There are two novels that can change a bookish fourteen-year old’s life: The Lord of the Rings and Atlas Shrugged. One is a childish fantasy that often engenders a lifelong obsession with its unbelievable heroes, leading to an emotionally stunted, socially crippled adulthood, unable to deal with the real world. The other, of course, involves orcs.

No particular reason, just felt in a Rand-bashing mood tonight.

It’s 4:30pm on a sunny Saturday afternoon. I am sitting at my balcony in my underwear, sipping on a gin & tonic, putting together some very repetitive music on my laptop while waiting for the lab’s computers to spit out some results.

I am also holding a high-pressure water gun, carefully aimed at the neighbourhood pigeons, patiently waiting for them to get within range.

What?

Oh, me too: I used to have a real job, wearing ties and fine Italian suits every day, working some place where people would say things like “synergy”, “milestone” and “ballpark estimate”, while planning the next meeting on their Palm Pilot… You bet I did.

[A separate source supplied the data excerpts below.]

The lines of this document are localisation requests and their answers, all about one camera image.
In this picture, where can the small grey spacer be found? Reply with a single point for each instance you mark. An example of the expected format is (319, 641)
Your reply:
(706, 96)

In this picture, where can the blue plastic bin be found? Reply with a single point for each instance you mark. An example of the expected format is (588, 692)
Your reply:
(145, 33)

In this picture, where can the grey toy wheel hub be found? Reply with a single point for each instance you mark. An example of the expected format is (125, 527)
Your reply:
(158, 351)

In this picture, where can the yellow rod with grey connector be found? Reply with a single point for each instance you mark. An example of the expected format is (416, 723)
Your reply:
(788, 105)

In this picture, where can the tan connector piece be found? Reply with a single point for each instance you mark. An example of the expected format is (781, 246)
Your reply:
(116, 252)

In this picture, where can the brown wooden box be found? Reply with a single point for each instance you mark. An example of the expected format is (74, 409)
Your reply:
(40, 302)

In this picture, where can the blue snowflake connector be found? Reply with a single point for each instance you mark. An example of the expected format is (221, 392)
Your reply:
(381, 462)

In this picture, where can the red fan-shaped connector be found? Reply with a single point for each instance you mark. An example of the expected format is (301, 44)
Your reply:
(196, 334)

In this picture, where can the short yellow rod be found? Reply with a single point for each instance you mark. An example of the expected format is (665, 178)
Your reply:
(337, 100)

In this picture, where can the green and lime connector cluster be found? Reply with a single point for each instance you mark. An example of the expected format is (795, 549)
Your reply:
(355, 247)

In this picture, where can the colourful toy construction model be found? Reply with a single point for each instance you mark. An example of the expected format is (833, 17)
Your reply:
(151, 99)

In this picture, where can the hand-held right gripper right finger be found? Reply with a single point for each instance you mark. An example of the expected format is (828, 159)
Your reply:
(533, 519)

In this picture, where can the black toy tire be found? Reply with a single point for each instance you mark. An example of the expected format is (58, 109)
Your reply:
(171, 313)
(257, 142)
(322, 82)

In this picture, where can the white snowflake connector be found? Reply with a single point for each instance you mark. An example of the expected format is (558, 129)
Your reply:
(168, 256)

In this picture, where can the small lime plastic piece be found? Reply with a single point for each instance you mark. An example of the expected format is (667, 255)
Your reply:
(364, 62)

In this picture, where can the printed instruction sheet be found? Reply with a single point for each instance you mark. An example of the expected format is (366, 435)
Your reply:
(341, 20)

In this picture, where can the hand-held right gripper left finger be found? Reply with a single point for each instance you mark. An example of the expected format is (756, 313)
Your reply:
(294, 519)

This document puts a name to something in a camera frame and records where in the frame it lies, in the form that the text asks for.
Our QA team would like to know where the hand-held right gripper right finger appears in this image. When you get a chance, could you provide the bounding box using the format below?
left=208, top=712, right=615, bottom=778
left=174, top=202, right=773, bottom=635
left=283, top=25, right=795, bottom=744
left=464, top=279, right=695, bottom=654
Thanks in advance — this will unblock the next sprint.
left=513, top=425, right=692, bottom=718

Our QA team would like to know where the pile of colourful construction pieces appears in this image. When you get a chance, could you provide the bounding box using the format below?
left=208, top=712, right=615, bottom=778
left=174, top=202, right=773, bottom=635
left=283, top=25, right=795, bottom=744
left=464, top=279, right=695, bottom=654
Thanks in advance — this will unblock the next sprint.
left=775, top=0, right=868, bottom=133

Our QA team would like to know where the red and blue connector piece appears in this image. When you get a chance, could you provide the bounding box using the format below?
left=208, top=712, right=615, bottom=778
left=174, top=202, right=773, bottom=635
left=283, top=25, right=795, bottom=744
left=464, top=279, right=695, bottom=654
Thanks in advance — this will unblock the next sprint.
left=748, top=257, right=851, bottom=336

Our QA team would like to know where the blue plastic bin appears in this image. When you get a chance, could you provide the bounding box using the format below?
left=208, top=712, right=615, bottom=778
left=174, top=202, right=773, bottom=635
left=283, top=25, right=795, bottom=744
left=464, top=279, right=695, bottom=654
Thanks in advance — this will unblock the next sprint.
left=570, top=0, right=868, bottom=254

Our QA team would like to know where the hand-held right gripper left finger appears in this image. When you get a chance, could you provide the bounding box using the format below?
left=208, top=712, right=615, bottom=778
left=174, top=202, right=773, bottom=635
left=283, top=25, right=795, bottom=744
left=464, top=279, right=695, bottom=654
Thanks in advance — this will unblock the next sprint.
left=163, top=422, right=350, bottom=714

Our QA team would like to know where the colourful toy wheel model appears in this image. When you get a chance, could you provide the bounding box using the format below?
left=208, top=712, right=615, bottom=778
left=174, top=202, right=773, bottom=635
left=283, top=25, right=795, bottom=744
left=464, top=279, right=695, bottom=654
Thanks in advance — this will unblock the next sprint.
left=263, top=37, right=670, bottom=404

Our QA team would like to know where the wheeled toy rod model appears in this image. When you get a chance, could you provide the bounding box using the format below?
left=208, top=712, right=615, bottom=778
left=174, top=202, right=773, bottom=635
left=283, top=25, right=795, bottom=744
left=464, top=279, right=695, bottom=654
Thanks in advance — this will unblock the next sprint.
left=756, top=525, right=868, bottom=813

But you go ahead: judge me.

Facebook had three things going for it, a couple years back, around the time I finally caved in and signed up:

1) A fairly decent interface. A newsfeed that was actually designed to intelligently filter stuff of interest to you while hiding the the rest automagically (instead of requiring you to constantly click through endless moronic application notifications, courtesy of your bored-friends-at-work).

2) Everybody was/is on Facebook. Even those kids you used to share your milk with, back in first grade… Facebook is the ultimate “where are they now” tool… If somebody born within your lifetime is not on Facebook, chances are they are either dead or building pipe bombs in a secluded cabin somewhere deep into the woods. All you need is a full name and/or school attendance year.

3) Advanced privacy features meant that people used their real names (a necessity to make point #2 worth anything), while allegedly keeping private stuff away from your boss/exes/crazy Google stalkers etc.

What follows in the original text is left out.